TASK GOAL >> Your task is to write out exactly the lines of the listing below, from the first down to the line that holds "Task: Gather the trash".

DATASET RECORDS >>
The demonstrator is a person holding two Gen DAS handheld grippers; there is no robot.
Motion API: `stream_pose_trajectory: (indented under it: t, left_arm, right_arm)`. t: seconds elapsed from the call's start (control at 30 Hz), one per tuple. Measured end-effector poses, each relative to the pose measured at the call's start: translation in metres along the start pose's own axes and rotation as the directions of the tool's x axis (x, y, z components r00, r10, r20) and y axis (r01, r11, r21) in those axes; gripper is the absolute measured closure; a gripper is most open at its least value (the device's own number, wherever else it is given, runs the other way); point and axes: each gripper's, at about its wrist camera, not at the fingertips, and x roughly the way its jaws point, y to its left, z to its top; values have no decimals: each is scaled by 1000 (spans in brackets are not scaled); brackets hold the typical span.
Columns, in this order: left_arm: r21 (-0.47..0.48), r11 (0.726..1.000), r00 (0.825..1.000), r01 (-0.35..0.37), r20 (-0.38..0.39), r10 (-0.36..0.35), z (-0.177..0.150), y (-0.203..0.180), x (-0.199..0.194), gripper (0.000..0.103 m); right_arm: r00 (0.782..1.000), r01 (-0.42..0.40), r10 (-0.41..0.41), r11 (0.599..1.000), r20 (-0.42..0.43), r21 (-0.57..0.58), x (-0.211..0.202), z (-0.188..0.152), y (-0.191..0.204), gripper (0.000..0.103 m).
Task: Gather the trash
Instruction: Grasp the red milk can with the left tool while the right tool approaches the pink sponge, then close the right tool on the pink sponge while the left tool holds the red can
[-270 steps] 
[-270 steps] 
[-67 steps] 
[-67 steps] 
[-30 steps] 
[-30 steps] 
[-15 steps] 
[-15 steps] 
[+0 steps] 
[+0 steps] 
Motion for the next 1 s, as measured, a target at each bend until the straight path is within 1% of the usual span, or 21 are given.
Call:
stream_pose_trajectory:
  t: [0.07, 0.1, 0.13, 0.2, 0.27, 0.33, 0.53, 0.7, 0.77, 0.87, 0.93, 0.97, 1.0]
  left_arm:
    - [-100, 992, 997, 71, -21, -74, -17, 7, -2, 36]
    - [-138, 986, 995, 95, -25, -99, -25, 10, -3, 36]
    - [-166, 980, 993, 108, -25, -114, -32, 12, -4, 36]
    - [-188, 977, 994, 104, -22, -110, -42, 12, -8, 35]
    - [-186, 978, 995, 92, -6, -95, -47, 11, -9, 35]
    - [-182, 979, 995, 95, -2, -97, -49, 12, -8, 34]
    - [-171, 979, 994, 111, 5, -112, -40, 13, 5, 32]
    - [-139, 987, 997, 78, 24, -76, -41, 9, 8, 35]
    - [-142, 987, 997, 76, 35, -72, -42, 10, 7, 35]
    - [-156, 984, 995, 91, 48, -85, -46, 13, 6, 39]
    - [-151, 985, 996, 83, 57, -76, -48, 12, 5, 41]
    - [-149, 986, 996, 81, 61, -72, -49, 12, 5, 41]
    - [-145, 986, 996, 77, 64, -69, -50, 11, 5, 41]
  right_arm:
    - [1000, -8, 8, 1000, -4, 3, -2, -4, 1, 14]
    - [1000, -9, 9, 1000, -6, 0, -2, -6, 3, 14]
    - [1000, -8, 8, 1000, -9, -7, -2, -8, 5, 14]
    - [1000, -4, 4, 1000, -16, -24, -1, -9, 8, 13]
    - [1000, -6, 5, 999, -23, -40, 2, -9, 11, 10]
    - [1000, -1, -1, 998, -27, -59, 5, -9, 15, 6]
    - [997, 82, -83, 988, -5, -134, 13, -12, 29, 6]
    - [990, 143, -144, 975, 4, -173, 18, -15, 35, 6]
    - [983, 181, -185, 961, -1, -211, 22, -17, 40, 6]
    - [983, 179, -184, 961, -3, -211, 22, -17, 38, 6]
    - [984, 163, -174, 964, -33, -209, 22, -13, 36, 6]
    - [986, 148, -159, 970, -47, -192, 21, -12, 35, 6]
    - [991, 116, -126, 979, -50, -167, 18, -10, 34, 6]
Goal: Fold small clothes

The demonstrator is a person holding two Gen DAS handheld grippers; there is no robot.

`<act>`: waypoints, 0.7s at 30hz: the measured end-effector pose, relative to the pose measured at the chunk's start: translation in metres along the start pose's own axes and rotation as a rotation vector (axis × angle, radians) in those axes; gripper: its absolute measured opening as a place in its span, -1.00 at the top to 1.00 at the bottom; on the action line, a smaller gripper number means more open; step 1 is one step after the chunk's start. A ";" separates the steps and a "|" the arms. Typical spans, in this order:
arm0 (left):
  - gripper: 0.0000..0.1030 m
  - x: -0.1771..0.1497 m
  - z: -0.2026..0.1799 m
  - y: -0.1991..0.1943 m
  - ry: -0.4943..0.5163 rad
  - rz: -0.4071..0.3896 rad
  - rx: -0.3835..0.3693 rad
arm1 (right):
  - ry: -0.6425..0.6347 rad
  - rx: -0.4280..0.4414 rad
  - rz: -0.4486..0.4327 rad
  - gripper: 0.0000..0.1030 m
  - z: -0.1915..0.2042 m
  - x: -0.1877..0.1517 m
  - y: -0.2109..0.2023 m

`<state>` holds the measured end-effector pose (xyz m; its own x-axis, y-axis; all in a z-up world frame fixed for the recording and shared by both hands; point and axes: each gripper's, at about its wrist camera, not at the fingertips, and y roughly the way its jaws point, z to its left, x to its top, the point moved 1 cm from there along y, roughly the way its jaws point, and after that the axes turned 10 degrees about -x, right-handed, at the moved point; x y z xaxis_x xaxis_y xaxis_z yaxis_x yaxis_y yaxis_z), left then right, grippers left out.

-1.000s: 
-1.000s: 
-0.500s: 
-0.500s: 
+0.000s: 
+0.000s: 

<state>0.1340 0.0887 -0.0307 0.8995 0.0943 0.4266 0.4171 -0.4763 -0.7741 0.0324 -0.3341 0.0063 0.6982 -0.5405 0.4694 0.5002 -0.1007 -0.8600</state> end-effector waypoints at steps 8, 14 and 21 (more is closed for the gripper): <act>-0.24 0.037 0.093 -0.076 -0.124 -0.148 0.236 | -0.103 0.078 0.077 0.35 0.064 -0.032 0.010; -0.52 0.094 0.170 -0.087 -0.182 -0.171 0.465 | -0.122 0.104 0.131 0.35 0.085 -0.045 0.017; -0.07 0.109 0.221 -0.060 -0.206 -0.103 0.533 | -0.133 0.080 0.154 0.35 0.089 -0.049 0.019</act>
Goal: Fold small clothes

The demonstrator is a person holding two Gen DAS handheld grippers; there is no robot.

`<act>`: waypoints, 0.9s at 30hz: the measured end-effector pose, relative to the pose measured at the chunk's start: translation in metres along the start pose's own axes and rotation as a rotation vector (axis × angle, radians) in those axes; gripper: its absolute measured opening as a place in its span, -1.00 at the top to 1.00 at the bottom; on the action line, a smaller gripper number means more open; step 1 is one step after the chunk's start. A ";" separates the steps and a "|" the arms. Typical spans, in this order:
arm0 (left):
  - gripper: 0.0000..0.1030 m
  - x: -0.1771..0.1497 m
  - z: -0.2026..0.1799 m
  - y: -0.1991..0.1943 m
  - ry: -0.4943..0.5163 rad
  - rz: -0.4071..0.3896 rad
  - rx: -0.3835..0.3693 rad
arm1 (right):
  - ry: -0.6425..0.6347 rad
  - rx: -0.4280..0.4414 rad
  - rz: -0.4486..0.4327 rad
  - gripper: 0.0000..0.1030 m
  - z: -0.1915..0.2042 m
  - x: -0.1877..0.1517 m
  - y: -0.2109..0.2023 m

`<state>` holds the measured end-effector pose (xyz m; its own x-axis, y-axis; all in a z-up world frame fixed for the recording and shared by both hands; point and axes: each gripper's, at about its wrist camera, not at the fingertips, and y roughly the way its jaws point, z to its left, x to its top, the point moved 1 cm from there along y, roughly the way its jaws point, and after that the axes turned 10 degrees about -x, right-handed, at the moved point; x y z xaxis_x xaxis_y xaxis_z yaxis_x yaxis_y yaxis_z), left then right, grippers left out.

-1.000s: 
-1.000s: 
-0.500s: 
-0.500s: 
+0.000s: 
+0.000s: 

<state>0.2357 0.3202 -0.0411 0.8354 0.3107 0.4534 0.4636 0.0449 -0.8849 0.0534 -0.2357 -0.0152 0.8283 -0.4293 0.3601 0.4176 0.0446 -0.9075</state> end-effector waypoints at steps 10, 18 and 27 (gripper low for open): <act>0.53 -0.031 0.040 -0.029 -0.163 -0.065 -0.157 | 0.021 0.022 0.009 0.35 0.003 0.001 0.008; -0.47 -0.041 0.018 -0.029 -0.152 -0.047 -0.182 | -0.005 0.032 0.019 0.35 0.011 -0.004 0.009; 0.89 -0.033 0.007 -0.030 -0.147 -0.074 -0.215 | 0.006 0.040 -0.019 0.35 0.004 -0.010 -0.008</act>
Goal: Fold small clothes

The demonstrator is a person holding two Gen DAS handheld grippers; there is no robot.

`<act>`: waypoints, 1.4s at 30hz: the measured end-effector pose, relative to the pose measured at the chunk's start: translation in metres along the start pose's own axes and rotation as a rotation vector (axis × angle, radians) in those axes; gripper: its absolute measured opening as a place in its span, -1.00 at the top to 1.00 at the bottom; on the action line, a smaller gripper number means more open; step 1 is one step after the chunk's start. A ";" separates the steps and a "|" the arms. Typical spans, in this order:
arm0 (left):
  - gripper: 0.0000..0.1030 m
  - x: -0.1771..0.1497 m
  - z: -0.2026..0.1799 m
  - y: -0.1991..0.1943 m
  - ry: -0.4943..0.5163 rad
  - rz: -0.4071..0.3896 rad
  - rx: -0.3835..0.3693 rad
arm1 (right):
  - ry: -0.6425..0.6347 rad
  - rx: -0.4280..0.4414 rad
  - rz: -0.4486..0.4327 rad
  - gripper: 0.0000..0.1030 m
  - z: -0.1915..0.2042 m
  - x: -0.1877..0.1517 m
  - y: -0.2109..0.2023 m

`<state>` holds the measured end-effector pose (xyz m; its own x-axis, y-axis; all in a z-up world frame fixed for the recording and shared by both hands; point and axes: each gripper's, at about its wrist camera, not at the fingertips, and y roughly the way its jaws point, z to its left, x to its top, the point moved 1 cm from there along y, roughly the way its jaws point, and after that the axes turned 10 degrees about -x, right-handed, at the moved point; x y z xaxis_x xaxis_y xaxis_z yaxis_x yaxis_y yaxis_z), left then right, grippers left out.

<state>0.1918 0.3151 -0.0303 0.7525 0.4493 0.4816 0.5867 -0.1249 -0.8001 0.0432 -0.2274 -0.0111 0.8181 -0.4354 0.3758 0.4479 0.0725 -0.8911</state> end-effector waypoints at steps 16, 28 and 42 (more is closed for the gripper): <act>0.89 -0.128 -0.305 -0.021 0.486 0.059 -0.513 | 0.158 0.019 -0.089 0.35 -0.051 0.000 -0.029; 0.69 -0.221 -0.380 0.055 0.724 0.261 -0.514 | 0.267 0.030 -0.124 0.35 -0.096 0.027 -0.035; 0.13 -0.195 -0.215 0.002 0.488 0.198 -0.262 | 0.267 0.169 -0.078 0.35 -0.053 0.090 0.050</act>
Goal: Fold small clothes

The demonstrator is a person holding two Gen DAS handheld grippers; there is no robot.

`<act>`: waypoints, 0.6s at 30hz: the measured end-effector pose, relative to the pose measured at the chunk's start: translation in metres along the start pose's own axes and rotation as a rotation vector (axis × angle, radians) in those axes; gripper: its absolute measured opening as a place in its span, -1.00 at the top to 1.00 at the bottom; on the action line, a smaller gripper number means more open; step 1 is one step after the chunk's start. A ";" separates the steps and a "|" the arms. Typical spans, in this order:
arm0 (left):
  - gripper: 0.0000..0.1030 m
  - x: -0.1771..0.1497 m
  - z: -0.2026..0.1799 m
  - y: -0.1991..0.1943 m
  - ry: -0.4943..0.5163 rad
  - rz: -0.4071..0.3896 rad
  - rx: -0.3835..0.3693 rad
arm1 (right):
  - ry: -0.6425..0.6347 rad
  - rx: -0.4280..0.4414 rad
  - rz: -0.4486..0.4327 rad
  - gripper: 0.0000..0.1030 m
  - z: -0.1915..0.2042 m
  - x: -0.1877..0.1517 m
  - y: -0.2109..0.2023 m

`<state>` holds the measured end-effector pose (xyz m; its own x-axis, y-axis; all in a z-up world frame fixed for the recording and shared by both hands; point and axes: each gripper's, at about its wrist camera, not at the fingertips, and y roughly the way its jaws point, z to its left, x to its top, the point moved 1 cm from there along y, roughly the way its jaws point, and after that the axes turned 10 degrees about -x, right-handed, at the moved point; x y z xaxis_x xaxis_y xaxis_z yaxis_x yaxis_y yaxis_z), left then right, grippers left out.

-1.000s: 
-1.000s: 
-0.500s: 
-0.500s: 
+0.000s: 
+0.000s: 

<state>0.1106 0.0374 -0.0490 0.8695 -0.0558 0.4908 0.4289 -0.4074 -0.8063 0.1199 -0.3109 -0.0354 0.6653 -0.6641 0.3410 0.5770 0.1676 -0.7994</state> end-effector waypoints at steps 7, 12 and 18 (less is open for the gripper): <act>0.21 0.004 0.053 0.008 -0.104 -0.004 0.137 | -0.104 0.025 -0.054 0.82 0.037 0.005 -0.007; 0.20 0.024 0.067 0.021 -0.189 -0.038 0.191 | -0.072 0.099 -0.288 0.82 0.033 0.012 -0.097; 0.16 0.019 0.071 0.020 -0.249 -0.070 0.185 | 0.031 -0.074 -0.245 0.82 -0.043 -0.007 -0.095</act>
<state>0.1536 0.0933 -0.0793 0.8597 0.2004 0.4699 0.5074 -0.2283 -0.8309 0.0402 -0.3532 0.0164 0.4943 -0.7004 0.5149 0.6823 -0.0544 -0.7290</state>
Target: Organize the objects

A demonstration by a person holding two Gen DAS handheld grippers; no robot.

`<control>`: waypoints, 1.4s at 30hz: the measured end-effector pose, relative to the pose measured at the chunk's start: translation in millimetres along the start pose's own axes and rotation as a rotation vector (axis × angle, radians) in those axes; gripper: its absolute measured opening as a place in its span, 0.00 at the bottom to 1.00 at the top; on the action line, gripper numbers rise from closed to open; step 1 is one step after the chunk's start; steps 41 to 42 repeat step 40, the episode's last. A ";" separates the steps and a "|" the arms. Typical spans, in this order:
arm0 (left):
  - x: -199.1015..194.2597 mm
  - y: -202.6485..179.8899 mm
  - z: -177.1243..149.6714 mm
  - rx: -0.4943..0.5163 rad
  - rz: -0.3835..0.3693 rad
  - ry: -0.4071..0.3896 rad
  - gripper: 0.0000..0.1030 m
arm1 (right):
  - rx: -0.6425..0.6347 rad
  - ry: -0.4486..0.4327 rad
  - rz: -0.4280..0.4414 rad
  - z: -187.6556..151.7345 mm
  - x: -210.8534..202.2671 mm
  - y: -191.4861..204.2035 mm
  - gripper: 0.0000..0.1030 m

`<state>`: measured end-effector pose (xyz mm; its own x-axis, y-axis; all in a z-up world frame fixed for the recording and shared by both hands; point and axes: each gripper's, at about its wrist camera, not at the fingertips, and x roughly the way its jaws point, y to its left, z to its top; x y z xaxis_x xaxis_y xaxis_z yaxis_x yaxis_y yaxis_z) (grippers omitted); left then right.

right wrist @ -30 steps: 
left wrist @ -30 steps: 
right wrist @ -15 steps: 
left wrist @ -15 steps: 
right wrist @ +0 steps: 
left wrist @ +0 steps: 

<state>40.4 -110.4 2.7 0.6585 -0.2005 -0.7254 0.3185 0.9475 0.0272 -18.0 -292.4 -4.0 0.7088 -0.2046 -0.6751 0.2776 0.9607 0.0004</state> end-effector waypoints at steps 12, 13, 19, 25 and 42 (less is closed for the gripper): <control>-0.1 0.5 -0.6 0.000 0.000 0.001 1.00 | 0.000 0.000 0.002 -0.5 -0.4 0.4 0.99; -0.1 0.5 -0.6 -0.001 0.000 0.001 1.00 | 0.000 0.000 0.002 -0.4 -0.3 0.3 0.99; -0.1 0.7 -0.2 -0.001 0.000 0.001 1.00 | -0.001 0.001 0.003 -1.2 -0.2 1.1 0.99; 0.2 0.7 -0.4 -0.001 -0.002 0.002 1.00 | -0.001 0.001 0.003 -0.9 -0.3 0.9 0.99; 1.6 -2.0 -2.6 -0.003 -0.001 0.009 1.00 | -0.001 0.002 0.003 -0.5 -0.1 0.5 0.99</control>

SOLUTION TO THE EXERCISE >>
The demonstrator is a person holding two Gen DAS handheld grippers; there is no robot.
Motion API: `stream_pose_trajectory: (indented under it: t, left_arm, right_arm)`. t: seconds elapsed from the call's start (control at 30 Hz), one per tuple. Measured end-effector poses, each relative to the pose measured at the call's start: translation in metres along the start pose's own axes and rotation as the directions of the tool's x axis (x, y, z components r00, r10, r20) and y axis (r01, r11, r21) in those axes; gripper is the absolute measured closure; a gripper is most open at its least value (the device's own number, wherever else it is given, runs the other way); point and axes: each gripper's, at about its wrist camera, not at the fingertips, and x roughly the way its jaws point, y to its left, z to its top; values have no decimals: each is scaled by 1000 (spans in brackets are not scaled); brackets hold the typical span.
Columns, in this order: left_arm: r21 (-0.47..0.48), r11 (0.726..1.000), r00 (0.825..1.000), r01 (-0.35..0.37), r20 (-0.38..0.39), r10 (-0.36..0.35), z (-0.177..0.150), y (-0.203..0.180), x (-0.199..0.194), gripper (0.000..0.103 m); right_arm: r00 (0.782..1.000), r01 (-0.42..0.40), r10 (-0.41..0.41), r11 (0.599..1.000), r20 (-0.42..0.43), r21 (-0.57..0.58), x (-0.211..0.202), z (-0.188..0.152), y (-0.191..0.204), gripper (0.000..0.103 m).
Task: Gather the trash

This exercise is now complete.